WORK ITEM:
A verbatim transcription of the listing below is required, without its pictures.

::::::::::

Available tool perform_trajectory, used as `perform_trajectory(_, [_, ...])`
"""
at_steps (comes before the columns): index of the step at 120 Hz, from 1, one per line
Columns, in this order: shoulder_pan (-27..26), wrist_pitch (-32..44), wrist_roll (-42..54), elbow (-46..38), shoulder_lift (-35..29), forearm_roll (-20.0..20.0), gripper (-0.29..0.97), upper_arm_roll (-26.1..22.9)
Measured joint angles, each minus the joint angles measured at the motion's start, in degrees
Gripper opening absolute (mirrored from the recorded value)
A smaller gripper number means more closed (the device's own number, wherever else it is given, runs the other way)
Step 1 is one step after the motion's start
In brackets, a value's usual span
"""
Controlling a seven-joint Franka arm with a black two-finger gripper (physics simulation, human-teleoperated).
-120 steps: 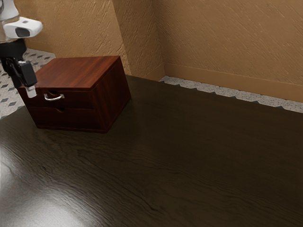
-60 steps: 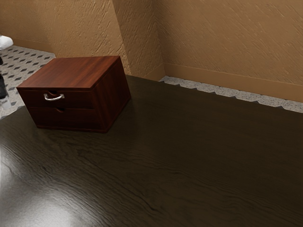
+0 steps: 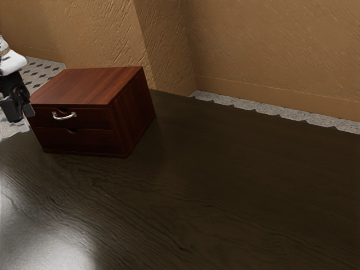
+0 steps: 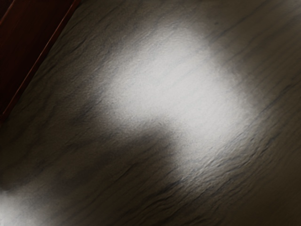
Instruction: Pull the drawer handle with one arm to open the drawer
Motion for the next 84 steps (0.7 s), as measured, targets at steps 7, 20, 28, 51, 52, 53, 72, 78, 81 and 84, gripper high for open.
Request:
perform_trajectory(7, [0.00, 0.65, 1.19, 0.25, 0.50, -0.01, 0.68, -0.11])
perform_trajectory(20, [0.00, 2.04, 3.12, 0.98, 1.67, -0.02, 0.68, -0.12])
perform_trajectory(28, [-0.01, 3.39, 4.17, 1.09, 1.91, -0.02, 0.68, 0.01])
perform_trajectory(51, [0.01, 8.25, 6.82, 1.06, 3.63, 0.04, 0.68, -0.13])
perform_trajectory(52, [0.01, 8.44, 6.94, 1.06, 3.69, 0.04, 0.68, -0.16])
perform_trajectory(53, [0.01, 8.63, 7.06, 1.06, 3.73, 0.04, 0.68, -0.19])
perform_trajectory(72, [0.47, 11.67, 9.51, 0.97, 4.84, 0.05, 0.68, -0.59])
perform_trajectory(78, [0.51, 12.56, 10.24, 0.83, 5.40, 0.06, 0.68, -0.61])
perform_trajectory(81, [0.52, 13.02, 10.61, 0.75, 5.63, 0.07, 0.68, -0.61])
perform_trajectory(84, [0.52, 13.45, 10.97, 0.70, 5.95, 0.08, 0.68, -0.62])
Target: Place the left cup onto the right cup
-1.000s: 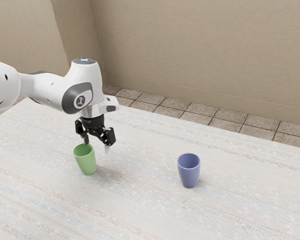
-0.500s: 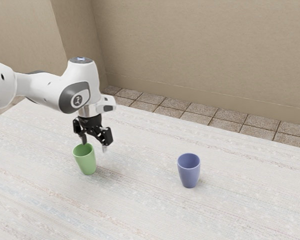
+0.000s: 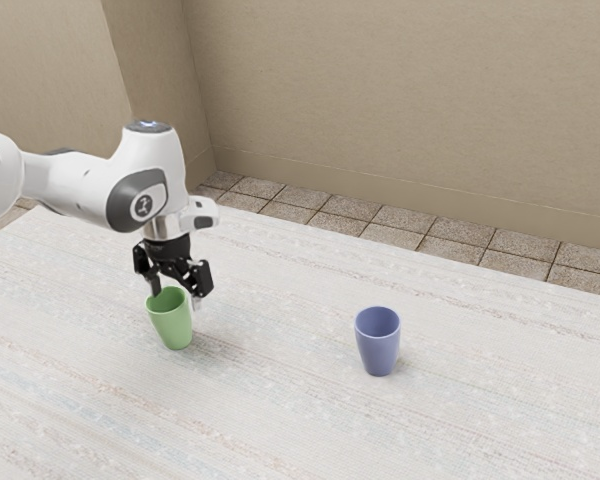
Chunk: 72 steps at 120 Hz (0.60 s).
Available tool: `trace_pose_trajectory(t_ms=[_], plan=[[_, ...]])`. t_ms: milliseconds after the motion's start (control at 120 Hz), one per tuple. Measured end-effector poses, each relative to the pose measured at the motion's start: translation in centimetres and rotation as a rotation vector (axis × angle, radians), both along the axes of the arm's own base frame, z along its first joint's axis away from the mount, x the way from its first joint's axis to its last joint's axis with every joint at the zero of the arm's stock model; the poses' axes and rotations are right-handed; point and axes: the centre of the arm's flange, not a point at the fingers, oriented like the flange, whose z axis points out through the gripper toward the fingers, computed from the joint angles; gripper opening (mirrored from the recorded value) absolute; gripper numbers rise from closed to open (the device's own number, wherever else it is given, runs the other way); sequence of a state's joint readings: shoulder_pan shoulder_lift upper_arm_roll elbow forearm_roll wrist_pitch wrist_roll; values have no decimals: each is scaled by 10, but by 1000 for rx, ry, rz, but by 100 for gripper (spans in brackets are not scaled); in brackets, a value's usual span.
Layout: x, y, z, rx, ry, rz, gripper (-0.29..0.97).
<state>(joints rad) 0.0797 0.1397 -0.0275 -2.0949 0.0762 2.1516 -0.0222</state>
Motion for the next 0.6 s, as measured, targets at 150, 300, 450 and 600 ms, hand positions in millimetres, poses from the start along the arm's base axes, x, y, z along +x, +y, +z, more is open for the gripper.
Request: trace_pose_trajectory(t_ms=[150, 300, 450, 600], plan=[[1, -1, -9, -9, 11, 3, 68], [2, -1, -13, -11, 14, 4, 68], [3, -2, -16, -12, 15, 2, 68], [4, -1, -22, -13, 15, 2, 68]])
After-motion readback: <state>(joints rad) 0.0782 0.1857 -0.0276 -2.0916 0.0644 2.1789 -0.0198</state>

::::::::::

RESPONSE TO THIS EXERCISE:
Available tool perform_trajectory, used as `perform_trajectory(_, [_, ...])`
"""
at_steps (comes before the columns): index of the step at 120 Hz, from 1, one per line
Columns, in this order: shoulder_pan (-27..26), wrist_pitch (-32..44), wrist_roll (-42..54), elbow (-46..38), shoulder_lift (-35..29), forearm_roll (-20.0..20.0), gripper (-0.29..0.97), upper_arm_roll (-26.1..22.9)
Measured joint angles, each minus the joint angles measured at the motion's start, in degrees
Gripper opening absolute (mirrored from the recorded value)
A smaller gripper number means more closed (the device's own number, wherever else it is given, runs the other way)
Step 1 is one step after the motion's start
In brackets, a value's usual span
"""
Controlling a seven-joint Franka arm with a black two-finger gripper (physics simulation, human-teleoperated).
-120 steps: 
-60 steps: 
+0 steps: 
+0 steps: 
Instruction: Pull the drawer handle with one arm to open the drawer
Motion for the next 84 steps (0.7 s), as measured, targets at steps 7, 20, 28, 51, 52, 53, 72, 78, 81 and 84, gripper high for open.
Request:
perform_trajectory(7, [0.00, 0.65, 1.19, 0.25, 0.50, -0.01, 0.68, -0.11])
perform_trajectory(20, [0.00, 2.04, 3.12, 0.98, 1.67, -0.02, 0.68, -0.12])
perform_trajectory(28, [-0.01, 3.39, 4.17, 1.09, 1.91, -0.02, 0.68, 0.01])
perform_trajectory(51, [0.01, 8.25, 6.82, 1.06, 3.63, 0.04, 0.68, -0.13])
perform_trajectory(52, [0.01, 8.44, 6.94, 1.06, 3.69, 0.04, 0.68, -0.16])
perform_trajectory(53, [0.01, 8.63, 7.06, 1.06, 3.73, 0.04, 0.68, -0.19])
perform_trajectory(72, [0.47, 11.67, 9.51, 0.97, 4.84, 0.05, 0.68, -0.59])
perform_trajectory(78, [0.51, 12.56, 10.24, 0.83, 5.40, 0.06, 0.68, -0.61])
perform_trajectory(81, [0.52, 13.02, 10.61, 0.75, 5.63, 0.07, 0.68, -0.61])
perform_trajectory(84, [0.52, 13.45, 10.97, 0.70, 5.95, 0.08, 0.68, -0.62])
Target: Place the left cup onto the right cup
-1.000s: 
-0.500s: 
+0.000s: 
Chunk: 72 steps at 120 Hz (0.60 s).
Available tool: `trace_pose_trajectory(t_ms=[_], plan=[[_, ...]])`. t_ms: milliseconds after the motion's start (control at 120 Hz), one per tuple. Measured end-effector poses, each relative to the pose measured at the motion's start: translation in centimetres and rotation as a rotation vector (axis × angle, radians), both along the axes of the arm's own base frame, z along its first joint's axis away from the mount, x the way from its first joint's axis to its last joint's axis with every joint at the zero of the arm's stock model; the poses' axes and rotations are right-handed; point and axes: the centre of the arm's flange, not a point at the fingers, oriented like the flange, whose z axis points out through the gripper toward the fingers, computed from the joint angles; gripper opening (mirrored from the recorded value) absolute; gripper numbers rise from closed to open (the device's own number, wherever else it is given, runs the other way); sequence of a state's joint readings: shoulder_pan shoulder_lift upper_arm_roll elbow forearm_roll wrist_pitch wrist_roll; values have no decimals: each is scaled by 10, but by 1000 for rx, ry, rz, but by 100 for gripper (spans in brackets are not scaled); in brackets, a value's usual span.
Layout: x, y, z, rx, ry, rz, gripper (-0.29..0.97).
<state>(joints rad) 0.0797 0.1397 -0.0275 -2.0949 0.0762 2.1516 -0.0222</state>
Motion for the next 0.6 s, as measured, targets at 150, 300, 450 and 600 ms, hand positions in millimetres, poses from the start along the arm's base axes, x, y, z along +x, +y, +z, more is open for the gripper.
Request: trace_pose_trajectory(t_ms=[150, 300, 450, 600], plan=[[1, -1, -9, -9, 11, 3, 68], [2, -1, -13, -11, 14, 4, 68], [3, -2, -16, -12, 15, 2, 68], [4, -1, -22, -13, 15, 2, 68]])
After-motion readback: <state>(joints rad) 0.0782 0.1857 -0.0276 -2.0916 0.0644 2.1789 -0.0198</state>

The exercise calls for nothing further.